• **What to work on**:
Copy each line of the listing below exactly and drop the images.

• **Dataset excerpt**:
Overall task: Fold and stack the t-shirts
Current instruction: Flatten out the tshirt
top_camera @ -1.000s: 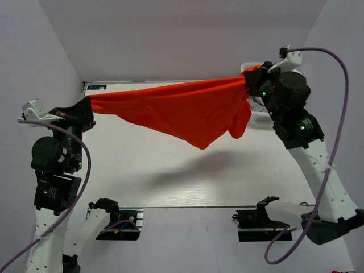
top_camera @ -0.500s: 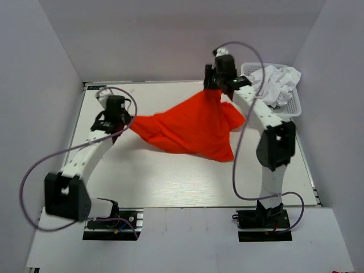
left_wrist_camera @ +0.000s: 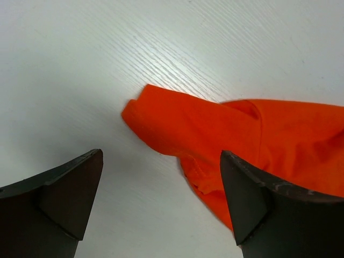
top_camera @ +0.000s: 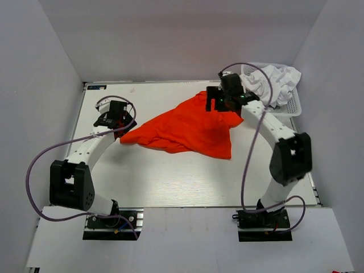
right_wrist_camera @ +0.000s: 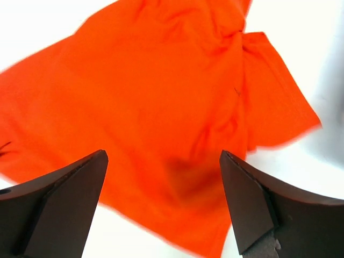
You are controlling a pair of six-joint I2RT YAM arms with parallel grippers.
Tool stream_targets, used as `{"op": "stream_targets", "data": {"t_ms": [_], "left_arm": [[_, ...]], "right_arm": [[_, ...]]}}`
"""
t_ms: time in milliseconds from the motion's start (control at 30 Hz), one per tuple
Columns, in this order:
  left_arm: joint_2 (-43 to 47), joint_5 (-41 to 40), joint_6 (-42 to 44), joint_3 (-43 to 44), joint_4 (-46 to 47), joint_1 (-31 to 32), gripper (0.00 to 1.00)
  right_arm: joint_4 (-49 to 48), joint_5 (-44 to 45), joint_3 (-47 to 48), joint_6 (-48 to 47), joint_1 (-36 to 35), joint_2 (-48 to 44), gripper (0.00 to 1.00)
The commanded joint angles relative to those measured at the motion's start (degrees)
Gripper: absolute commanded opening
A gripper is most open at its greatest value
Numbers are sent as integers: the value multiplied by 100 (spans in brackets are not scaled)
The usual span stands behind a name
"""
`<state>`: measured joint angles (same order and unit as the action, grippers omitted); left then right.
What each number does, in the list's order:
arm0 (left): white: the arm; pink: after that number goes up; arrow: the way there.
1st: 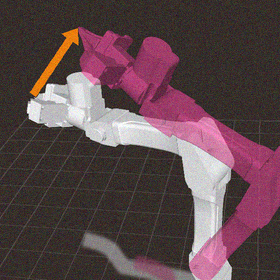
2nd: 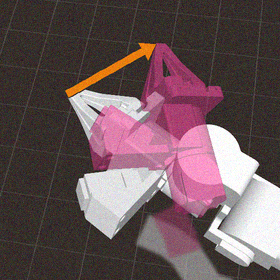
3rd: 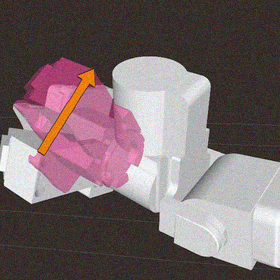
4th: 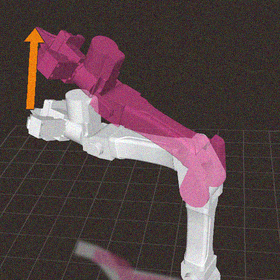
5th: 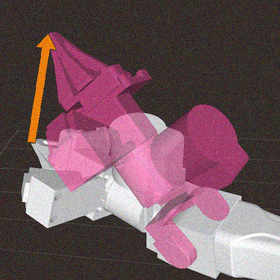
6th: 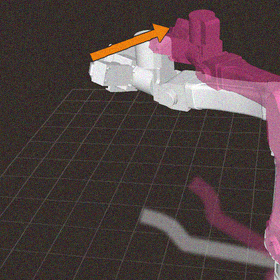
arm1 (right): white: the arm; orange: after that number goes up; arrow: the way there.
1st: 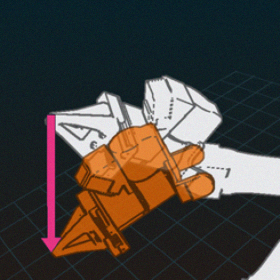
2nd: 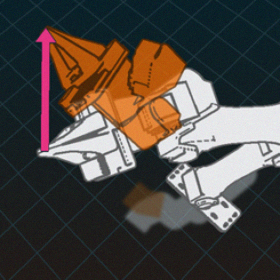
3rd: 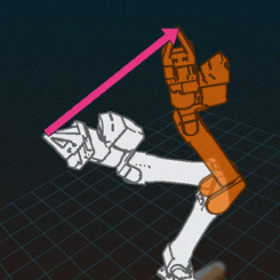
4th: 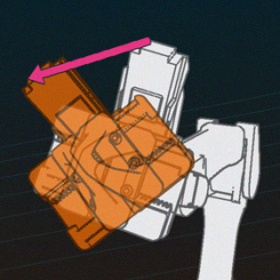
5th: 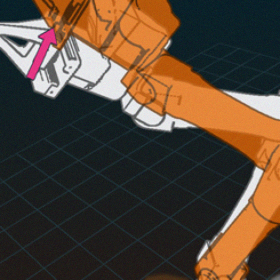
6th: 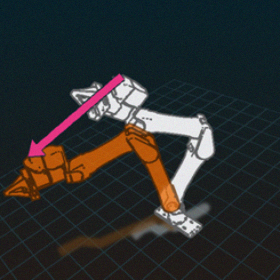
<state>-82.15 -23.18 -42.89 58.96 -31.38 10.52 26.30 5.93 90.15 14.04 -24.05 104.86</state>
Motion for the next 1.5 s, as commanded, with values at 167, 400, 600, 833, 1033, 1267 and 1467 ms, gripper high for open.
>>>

• **Exercise answer**:
Overall task: Fold and stack the t-shirts
Current instruction: Flatten out the tshirt
top_camera @ -1.000s: 
top_camera @ -0.500s: 
left_wrist_camera @ +0.000s: 
top_camera @ +0.000s: 
right_wrist_camera @ +0.000s: 
You are controlling a pair of six-joint I2RT YAM arms with parallel grippers.
Tool stream_targets, used as `{"op": "stream_targets", "data": {"t_ms": [_], "left_arm": [[_, ...]], "right_arm": [[_, ...]]}}`
"""
t_ms: time in milliseconds from the motion's start (control at 30 Hz), one per tuple
Columns, in this order:
  left_arm: joint_2 (-43 to 47), joint_5 (-41 to 40), joint_6 (-42 to 44), joint_3 (-43 to 44), joint_4 (-46 to 47), joint_1 (-31 to 32), gripper (0.00 to 1.00)
  right_arm: joint_4 (-49 to 48), joint_5 (-44 to 45), joint_3 (-47 to 48), joint_6 (-48 to 47), joint_1 (-36 to 35), joint_2 (-48 to 44), gripper (0.00 to 1.00)
The commanded joint angles relative to those measured at the motion's start (degrees)
Gripper: absolute commanded opening
A gripper is most open at its greatest value
Numbers are sent as integers: the value multiplied by 100 (spans in brackets are not scaled)
The usual span stands behind a name
"""
`<state>`: measured joint angles (same order and unit as the action, grippers omitted); left then right.
What each number does, in the list's order:
arm0 (left): white: the arm; pink: after that number goes up; arrow: the way there.
1st: 
2nd: 
3rd: 
4th: 
5th: 
6th: 
arm1 (right): white: the arm; orange: after that number goes up; arrow: the way there.
1st: 
2nd: 
3rd: 
4th: 
5th: 
6th: 
<state>-82.15 -23.18 -42.89 58.96 -31.38 10.52 26.30 5.93 90.15 14.04 -24.05 104.86</state>
Motion for the next 1.5 s, as commanded, with values at 167, 400, 600, 833, 1033, 1267 and 1467 ms, gripper high for open.
>>>

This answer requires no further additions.